You may read this headline and wonder if you even have crops. If you have 3 or more vegetable beds, you have crops.
Crop rotation is about keeping track of what you planted in that bed this year and moving that to a different bed next year. The why of this is because different types of plants attract specific pests, are susceptible to certain diseases and have differing soil nutrition needs. So, if you plant tomatoes in the same bed, year after year, the theory is that you’ll have more tomato hornworms, more tomato-specific diseases like blossom end rot, and fewer tomatoes because all the nutrients tomatoes need have been depleted.
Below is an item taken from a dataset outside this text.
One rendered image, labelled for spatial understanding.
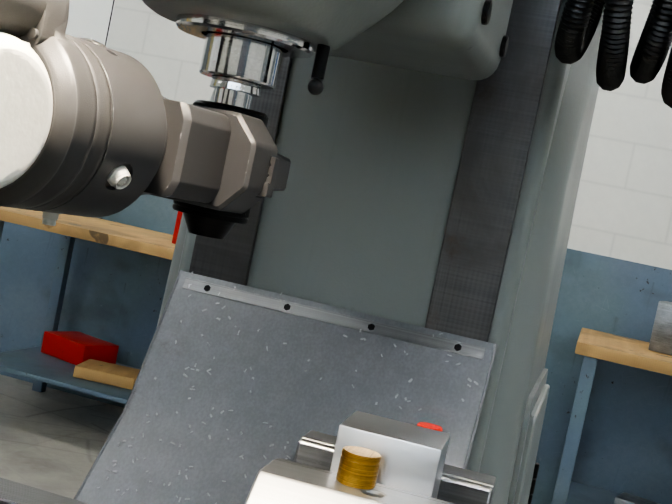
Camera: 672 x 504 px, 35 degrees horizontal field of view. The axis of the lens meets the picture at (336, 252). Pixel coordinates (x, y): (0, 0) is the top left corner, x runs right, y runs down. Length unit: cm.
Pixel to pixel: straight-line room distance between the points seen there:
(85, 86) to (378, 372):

Tomato plants are in the “heavy feeder” plant category, meaning that they need a lot of nitrogen and phosphorous to grow, and will suck those nutrients out of the soil. Planting them in the same place next year could starve them of those nutrients, leaving plants vulnerable to disease and hornworms, and unable to bounce back. So many new veggie gardeners have a great first year and then wonder what happened when the second year is less productive.
One solution is to move your tomatoes to the bed where you grew leafy plants like spinach and broccoli. Move the greens to the root bed and the root crops to the fruit and seed bed (tomatoes, corn, peppers).
Of course, crop rotation can get complicated, with proponents swearing by their plans. And the bigger your garden, the more options you have, including planting a cover crop (like clover) that’s planted just to replenish the soil. But here at Bite Size Gardening, we prefer simple.
The one thing to take away from this post is to move your plants around and give the soil a break.